Why would he send his son to a school where the tuition is $35,000 a year? His reason was simple: He believed his son never would pass the Regents' 11th grade English language arts exam, meaning Billy would not receive a diploma. His final comment to me was that of a caring and concerned father. "Under no circumstance is my child not going to get a diploma."

This father is probably correct. Billy will not pass the exam in its current pen-and-pencil format. He also shared the history of his two older children, who were both poor test takers. His daughter, now the editor of a national magazine, graduated with honors from Northwestern University and was 16th in her high school class of more than 600. His other son earned a master's degree in business with distinction from SUNY Albany and is also highly successful.

Deserving Denied

The ramifications of this scenario are stunning. Billy's low standardized test scores will be eliminated from our high school statistics. Will parents of lesser financial means in city schools or other areas be able to send their children to private schools? I think not. The end result of Billy's move out of Fairport High School will be an improvement (by default) in our school's scores and a further widening of the gap between test scores of suburban students and those in city schools.

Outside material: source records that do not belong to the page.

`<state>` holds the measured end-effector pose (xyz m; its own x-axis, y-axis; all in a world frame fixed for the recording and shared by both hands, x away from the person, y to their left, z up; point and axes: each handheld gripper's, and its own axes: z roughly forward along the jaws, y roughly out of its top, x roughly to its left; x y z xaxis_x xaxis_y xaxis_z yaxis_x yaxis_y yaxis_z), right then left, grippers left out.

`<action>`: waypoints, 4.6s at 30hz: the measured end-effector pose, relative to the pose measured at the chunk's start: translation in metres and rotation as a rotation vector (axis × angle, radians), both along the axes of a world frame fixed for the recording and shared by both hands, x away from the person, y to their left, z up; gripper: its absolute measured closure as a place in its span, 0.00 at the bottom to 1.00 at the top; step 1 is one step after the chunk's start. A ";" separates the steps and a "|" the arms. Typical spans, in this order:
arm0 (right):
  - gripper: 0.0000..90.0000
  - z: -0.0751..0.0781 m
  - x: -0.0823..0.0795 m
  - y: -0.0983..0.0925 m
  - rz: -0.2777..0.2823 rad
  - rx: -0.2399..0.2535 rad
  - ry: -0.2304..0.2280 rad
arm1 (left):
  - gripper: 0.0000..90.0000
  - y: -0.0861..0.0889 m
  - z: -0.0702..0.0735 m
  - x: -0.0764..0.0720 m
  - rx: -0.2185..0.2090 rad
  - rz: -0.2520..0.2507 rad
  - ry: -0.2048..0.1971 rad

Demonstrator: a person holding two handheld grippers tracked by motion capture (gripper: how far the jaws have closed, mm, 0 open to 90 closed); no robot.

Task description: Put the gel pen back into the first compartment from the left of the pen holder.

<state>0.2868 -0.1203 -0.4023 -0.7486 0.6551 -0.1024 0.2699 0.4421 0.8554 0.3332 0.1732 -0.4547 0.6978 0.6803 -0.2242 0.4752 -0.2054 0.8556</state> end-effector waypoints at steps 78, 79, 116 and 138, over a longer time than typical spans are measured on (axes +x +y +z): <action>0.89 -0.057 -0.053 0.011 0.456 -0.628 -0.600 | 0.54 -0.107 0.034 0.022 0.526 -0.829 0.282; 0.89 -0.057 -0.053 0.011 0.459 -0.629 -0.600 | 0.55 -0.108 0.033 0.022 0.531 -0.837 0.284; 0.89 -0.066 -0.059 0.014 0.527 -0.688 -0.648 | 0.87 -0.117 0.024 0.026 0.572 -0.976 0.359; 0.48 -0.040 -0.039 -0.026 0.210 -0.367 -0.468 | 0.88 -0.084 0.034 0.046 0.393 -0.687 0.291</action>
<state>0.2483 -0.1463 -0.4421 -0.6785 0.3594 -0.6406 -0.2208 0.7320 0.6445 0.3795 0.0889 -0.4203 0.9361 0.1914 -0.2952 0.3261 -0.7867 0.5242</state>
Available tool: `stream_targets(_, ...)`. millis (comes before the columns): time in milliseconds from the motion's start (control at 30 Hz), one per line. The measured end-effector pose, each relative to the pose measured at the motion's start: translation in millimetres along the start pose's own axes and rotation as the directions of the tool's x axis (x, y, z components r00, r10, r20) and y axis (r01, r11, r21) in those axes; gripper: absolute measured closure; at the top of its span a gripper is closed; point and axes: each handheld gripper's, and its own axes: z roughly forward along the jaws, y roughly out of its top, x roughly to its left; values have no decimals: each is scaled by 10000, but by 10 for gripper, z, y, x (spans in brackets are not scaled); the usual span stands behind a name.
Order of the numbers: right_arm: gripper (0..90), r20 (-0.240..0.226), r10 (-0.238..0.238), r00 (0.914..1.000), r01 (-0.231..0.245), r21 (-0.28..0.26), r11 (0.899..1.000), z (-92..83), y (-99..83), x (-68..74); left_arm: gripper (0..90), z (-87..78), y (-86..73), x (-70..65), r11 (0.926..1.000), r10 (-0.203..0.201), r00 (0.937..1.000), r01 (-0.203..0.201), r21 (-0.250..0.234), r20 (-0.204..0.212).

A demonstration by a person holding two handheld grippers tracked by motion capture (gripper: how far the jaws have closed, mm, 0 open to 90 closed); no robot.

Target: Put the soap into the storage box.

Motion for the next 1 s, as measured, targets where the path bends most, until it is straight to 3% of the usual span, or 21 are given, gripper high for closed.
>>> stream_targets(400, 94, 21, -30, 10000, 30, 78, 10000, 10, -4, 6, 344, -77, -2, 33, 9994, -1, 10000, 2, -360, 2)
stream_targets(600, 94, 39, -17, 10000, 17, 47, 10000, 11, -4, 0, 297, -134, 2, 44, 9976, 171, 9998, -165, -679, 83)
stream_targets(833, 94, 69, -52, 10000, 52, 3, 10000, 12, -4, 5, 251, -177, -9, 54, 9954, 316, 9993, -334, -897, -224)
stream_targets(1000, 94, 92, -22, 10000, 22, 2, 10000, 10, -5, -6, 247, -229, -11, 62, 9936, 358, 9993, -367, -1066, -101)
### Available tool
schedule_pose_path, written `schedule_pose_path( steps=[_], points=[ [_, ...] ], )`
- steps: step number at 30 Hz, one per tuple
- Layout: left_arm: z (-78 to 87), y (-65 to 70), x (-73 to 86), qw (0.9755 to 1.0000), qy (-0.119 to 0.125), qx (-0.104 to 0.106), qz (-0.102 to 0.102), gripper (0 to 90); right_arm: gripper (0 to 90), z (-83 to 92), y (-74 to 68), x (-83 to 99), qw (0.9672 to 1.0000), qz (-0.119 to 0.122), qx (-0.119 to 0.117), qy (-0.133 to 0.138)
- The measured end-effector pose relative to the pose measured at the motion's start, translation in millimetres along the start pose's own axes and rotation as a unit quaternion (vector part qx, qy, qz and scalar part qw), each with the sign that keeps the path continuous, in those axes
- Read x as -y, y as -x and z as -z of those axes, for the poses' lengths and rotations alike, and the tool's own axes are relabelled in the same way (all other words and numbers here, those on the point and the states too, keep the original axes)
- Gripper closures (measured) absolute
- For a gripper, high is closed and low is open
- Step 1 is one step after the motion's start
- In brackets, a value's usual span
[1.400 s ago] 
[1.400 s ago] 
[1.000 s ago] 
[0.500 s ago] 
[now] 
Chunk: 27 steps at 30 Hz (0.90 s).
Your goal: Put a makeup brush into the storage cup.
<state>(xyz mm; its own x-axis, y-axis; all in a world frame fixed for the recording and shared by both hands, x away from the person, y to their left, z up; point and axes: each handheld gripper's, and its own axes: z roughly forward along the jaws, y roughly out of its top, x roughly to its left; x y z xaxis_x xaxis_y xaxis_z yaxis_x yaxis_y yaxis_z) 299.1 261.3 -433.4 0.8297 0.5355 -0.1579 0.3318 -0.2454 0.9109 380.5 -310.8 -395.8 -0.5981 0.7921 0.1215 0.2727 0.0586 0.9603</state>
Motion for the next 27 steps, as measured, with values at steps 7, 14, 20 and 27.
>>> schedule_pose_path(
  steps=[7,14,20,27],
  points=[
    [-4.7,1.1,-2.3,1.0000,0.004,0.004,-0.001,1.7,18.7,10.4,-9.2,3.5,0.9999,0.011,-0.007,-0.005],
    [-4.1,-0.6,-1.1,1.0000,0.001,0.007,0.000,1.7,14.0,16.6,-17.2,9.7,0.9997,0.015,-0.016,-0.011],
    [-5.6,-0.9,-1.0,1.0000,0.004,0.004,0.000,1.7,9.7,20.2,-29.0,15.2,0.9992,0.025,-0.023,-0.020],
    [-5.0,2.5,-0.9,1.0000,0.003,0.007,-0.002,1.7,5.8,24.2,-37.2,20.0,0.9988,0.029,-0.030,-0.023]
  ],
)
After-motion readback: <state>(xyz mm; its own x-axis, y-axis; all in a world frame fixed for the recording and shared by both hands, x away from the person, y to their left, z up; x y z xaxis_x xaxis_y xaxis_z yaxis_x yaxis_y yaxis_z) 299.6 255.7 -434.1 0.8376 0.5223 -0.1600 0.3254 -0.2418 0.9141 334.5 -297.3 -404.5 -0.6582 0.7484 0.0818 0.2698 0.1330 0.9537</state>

Real-life situations such as Billy's make it imperative that all students have access to a diploma that is rigorous and meaningful and one that also embodies and embraces diverse learning skills and flexibility.

Last June, I testified before the state Assembly regarding the significant increase in the dropout rate among students who are designated English language learners. Due to a rigid language testing system (the 11th- grade assessment), a life of opportunity is lost to those who came to America to what they dreamed was the "land of opportunity." In Fairport, a district with 7,200 students, we are blessed with wonderful teachers, administrators, parents and students. Despite all of our efforts, we could not grant diplomas in June to three of our bright, resourceful and courageous immigrant students. New York state should, in good conscience, provide a meaningful course of study for these and all English language learners that leads to a diploma, not to the streets.

Unfortunately, under the current system, students in career and technical education and special education programs soon will suffer the same consequences as the English language learners when their safety nets are removed by the Board of Regents in 2004.

Empty Slogans

Nationally and statewide in New York, we have heard the empty phrases "Leave no child behind" and "The poor of our cities must be afforded the same high standards as our suburban schools." So far, the only equality for all that we are experiencing is the equality of the same test. Equality of curriculum, financial aid, remedial help and social programs is nowhere to be found.

Why shouldn't New York's education commissioner and the Board of Regents heed the directives of the manufacturers of the tests that are given to our children? CTB/McGraw-Hill (the principal test provider in our state) has clearly stated that no one test should be used to gauge educational progress and none of the tests is to be used as high stakes.

These warnings should come as no surprise as the quality and validity of the tests have been under constant attack. Prolific errors in the test questions and the scoring have been the subject of several articles in The New York Times. Unfortunately, New York state has made the conscious decision to ignore the designed purpose of the tests. Imagine a physician prescribing medicine contrary to the pharmaceutical companies' specific protocols. The potential health hazards to patients would be catastrophic. We in education are being forced to commit malpractice on our patients, our students, each time we improperly administer and use tests in a way not intended by design.

We have a sacred obligation to all students, not just to the ones left standing after a barrage of inappropriate one-size-fits-all assessments. It is that obligation and that conscience that drives my part in developing a new alternative diploma.